__What you need to do__
Copy out the entries word for word, leaving images aside.

__Records for the task__
# # #

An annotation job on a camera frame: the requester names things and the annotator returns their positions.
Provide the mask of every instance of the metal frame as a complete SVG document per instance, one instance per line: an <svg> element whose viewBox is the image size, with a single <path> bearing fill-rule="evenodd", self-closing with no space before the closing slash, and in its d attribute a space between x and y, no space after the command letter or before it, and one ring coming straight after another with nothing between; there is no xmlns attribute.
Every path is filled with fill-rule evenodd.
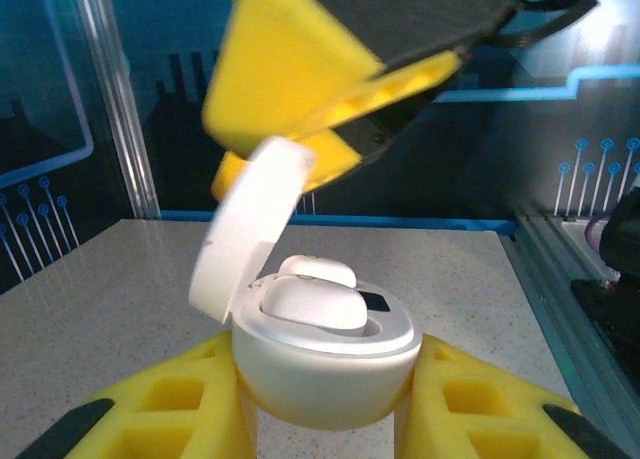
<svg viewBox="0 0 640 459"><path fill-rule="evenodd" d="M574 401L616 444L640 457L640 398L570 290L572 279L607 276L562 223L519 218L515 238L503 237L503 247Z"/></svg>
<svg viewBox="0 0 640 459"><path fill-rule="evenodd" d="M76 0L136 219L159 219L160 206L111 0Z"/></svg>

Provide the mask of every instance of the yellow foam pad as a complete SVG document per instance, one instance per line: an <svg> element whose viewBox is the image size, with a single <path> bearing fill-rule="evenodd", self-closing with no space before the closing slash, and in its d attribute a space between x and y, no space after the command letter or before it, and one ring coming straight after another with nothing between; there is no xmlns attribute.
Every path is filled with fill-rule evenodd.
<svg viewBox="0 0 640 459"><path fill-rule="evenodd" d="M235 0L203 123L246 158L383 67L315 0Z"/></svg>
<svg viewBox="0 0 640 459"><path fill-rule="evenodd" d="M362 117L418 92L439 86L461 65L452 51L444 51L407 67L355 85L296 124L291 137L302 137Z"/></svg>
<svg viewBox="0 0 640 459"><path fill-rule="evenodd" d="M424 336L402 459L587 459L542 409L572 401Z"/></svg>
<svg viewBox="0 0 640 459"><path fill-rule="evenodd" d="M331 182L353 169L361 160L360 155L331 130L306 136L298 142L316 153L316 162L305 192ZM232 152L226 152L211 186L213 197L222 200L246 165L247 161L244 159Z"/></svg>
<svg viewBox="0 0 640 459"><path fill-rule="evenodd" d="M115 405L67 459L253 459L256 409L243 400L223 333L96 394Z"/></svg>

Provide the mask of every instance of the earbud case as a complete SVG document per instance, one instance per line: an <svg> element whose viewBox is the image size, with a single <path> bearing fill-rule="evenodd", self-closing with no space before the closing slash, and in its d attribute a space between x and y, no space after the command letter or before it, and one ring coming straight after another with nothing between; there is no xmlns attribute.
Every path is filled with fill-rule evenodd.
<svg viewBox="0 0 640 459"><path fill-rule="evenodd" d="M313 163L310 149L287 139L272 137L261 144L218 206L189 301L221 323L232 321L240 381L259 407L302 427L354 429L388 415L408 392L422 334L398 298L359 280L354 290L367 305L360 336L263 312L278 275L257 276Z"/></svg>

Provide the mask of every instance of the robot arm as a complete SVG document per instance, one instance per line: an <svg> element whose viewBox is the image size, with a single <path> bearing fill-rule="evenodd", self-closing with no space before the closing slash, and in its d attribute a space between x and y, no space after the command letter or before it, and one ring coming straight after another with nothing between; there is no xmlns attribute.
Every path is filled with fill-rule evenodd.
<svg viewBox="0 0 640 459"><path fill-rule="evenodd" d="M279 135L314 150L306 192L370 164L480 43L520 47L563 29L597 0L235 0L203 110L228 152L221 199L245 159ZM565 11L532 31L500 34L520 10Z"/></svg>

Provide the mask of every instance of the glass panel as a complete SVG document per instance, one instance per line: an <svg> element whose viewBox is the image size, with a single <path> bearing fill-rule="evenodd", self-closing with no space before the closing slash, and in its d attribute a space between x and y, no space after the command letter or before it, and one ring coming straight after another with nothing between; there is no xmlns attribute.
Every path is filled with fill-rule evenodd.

# # #

__Expected answer__
An annotation job on a camera frame: the requester names things and the annotator returns their positions.
Provide the mask of every instance of the metal frame as a complete SVG document per instance, one instance per line: an <svg> element whose viewBox is the image size, with a single <path> bearing fill-rule="evenodd", self-closing with no space before the closing slash, and in its d attribute a space between x and y, no space after the command letter or before it, and one ring coming straight after another with nothing between; there is no xmlns attribute.
Every path is filled with fill-rule evenodd.
<svg viewBox="0 0 640 459"><path fill-rule="evenodd" d="M574 401L616 444L640 457L640 398L570 290L572 279L607 276L562 223L519 218L515 238L503 237L503 247Z"/></svg>
<svg viewBox="0 0 640 459"><path fill-rule="evenodd" d="M76 0L136 219L159 219L160 206L111 0Z"/></svg>

Provide the mask of every instance of the yellow foam pad as a complete SVG document per instance, one instance per line: an <svg> element whose viewBox is the image size, with a single <path> bearing fill-rule="evenodd", self-closing with no space before the closing slash, and in its d attribute a space between x and y, no space after the command letter or before it, and one ring coming straight after another with nothing between; there is no xmlns attribute.
Every path is filled with fill-rule evenodd.
<svg viewBox="0 0 640 459"><path fill-rule="evenodd" d="M235 0L203 123L246 158L383 67L315 0Z"/></svg>
<svg viewBox="0 0 640 459"><path fill-rule="evenodd" d="M362 117L418 92L439 86L461 65L452 51L444 51L407 67L355 85L296 124L291 137L302 137Z"/></svg>
<svg viewBox="0 0 640 459"><path fill-rule="evenodd" d="M424 336L402 459L587 459L542 409L572 401Z"/></svg>
<svg viewBox="0 0 640 459"><path fill-rule="evenodd" d="M331 182L353 169L361 160L360 155L331 130L306 136L298 142L316 153L316 162L305 192ZM232 152L226 152L211 186L213 197L222 200L246 165L247 161L244 159Z"/></svg>
<svg viewBox="0 0 640 459"><path fill-rule="evenodd" d="M115 405L67 459L253 459L256 409L243 400L223 333L96 394Z"/></svg>

Provide the mask of every instance of the earbud case as a complete SVG document per instance, one instance per line: an <svg> element whose viewBox is the image size, with a single <path> bearing fill-rule="evenodd", self-closing with no space before the closing slash, and in its d attribute a space between x and y, no space after the command letter or before it, and one ring coming straight after another with nothing between; there is no xmlns attribute.
Every path is filled with fill-rule evenodd.
<svg viewBox="0 0 640 459"><path fill-rule="evenodd" d="M313 163L310 149L287 139L272 137L261 144L218 206L189 301L221 323L232 321L240 381L259 407L302 427L354 429L388 415L408 392L422 334L398 298L359 280L354 290L367 305L360 336L263 312L278 275L257 276Z"/></svg>

Provide the mask of every instance of the robot arm as a complete SVG document per instance, one instance per line: an <svg> element whose viewBox is the image size, with a single <path> bearing fill-rule="evenodd", self-closing with no space before the closing slash, and in its d attribute a space between x and y, no space after the command letter or before it, and one ring coming straight after another with nothing between; there is no xmlns attribute.
Every path is filled with fill-rule evenodd.
<svg viewBox="0 0 640 459"><path fill-rule="evenodd" d="M279 135L314 150L306 192L370 164L480 43L520 47L563 29L597 0L235 0L203 110L228 152L221 199L245 159ZM565 11L532 31L500 34L520 10Z"/></svg>

Provide the mask of every instance of the glass panel as a complete SVG document per instance, one instance per line: an <svg> element whose viewBox is the image size, with a single <path> bearing fill-rule="evenodd", self-closing with no space before the closing slash, and in its d attribute a space between x and y, no space after the command letter or before it, and one ring coming straight after another with nothing between; there is no xmlns attribute.
Every path is filled with fill-rule evenodd.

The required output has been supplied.